Learning via Nonconvex Optimization: ReLUs, neural nets and submodular maximization
Learning via Nonconvex Optimization: ReLUs, neural nets and submodular maximization
Many problems of contemporary interest in signal processing and machine learning involve highly non-convex optimization problems. While nonconvex problems are known to be intractable in general, simple local search heuristics such as (stochastic) gradient descent are often surprisingly effective at finding global/high quality optima on real or randomly generated data. In this talk I will discuss some results explaining the success of these heuristics focusing on two problems.

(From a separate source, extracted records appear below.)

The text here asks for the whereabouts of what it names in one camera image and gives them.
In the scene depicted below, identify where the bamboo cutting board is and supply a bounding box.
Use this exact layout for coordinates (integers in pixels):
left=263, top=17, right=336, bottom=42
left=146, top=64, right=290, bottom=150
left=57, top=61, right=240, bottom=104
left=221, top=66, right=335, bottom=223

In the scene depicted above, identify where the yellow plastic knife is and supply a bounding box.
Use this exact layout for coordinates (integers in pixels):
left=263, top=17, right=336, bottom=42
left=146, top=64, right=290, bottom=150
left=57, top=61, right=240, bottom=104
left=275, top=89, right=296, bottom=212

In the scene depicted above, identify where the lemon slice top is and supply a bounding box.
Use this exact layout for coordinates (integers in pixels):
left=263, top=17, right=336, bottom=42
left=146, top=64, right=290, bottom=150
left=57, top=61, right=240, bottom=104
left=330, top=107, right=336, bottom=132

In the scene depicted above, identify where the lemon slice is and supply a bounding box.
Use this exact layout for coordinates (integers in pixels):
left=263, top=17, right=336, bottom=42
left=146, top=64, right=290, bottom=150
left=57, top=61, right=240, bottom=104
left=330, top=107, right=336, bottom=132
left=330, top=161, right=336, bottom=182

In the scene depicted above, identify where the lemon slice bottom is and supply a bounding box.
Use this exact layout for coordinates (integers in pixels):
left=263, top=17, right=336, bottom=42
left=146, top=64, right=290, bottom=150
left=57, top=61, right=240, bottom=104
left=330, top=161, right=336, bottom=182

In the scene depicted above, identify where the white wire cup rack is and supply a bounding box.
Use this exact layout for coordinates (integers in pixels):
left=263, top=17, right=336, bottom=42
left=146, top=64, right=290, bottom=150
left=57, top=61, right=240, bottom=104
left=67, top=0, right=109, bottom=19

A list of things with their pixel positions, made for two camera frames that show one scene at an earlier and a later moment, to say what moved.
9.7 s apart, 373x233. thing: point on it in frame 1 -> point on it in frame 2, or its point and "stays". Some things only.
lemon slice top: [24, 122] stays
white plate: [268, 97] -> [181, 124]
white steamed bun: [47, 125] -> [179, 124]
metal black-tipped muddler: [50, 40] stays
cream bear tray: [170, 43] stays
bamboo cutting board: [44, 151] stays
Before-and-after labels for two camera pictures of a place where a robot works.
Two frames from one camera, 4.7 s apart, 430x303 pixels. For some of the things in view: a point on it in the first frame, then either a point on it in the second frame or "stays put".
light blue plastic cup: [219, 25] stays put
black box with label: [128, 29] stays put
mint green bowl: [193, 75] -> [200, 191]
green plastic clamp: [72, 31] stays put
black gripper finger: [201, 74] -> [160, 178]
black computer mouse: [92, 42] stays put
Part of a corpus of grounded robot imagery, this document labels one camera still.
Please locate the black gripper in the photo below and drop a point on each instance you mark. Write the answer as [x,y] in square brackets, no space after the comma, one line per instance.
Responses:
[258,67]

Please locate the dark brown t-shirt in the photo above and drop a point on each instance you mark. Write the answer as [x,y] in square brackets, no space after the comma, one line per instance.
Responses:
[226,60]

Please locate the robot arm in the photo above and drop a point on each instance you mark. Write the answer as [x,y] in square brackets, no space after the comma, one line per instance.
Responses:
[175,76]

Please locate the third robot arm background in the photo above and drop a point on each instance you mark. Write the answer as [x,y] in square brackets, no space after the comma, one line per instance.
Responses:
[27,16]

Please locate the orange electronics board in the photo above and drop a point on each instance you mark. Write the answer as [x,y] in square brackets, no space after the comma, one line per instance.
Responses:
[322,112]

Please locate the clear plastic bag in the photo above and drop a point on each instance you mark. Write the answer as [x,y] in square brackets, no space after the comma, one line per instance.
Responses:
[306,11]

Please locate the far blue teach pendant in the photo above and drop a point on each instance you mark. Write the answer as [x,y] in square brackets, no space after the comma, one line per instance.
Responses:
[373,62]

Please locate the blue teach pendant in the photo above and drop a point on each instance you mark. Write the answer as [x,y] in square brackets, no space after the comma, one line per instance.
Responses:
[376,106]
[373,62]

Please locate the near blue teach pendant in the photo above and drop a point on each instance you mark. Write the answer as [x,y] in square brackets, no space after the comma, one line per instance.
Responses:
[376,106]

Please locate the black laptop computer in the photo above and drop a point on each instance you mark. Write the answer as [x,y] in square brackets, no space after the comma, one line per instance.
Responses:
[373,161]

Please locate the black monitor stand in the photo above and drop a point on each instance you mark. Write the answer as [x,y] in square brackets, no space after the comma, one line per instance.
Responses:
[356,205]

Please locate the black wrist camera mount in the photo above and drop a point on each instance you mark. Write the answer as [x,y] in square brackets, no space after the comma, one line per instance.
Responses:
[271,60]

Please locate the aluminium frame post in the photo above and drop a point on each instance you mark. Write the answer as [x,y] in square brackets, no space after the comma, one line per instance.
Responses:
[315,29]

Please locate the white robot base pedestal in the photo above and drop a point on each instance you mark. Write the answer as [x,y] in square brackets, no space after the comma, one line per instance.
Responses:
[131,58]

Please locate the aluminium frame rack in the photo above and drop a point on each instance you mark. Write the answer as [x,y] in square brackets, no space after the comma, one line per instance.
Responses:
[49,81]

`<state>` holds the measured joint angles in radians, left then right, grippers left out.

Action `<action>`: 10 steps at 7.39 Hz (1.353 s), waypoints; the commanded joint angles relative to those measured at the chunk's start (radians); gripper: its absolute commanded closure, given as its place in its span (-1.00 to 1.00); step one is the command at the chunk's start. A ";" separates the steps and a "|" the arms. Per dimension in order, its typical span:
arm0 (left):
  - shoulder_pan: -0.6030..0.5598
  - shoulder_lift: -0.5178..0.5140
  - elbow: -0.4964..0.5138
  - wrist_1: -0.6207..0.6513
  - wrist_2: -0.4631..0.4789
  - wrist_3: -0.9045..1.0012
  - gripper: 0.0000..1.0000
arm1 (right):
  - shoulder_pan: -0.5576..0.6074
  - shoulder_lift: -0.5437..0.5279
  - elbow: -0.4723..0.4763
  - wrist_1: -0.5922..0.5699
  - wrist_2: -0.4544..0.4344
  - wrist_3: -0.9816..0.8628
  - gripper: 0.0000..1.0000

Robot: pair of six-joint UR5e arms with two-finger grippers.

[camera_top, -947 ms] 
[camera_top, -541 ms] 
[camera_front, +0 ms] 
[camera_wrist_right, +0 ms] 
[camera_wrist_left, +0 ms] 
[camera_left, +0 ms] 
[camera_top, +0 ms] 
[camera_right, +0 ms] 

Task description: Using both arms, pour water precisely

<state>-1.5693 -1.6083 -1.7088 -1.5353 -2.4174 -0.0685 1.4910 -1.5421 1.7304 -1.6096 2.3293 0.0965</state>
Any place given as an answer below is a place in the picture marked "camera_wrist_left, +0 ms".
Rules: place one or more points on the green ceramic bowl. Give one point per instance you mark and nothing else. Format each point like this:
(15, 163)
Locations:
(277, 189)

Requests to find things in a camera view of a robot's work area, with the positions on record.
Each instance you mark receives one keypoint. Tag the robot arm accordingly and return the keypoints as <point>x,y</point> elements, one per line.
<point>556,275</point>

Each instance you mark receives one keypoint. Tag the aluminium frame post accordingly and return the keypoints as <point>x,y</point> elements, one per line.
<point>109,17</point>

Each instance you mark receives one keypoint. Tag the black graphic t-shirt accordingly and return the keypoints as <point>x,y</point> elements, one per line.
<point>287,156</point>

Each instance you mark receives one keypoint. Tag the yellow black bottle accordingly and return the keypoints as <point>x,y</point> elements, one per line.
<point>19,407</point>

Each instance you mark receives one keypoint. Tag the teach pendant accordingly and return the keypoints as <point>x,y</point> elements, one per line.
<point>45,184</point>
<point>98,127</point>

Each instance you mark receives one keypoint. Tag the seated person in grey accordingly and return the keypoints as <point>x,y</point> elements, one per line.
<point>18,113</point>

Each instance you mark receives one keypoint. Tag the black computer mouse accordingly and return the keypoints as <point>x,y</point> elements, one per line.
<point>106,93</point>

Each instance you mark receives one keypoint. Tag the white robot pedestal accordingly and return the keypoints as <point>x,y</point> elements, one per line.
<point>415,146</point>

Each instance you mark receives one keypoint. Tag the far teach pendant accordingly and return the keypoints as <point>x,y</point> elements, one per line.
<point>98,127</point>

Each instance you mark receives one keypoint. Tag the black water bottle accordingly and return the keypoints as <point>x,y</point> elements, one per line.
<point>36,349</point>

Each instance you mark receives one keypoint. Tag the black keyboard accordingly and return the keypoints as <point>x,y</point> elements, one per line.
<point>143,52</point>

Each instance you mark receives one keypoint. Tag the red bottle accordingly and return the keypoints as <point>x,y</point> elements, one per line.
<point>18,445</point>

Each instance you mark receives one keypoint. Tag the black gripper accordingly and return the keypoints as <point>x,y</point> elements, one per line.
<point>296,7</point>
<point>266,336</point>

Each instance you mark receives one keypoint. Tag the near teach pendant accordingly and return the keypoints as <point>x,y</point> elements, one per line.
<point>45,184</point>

The first problem is about learning the optimal weights of the shallowest of neural networks consisting of a single Rectified Linear Unit (ReLU). I will discuss this problem in the high-dimensional regime where the number of observations are fewer than the ReLU weights. I will show that projected gradient descent on a natural least-squares objective, when initialization at 0, converges at a linear rate to globally optimal weights with a number of samples that is optimal up to numerical constants. I will then discuss how this result can be generalized to single hidden layer networks in the over-parameterized regime. The second problem focuses on maximizing continuous submodular functions that emerge in a variety of areas in machine learning, including utility functions in matrix approximations and network inference. Despite the apparent lack of convexity/concavity in such functions, I will show that stochastic projected gradient methods can provide strong approximation guarantees for maximizing continuous submodular functions with convex constraints. In particular, this result allows us to approximately maximize discrete, monotone submodular optimization problems via projected gradient descent on a continuous relaxation, directly connecting the discrete and continuous domains.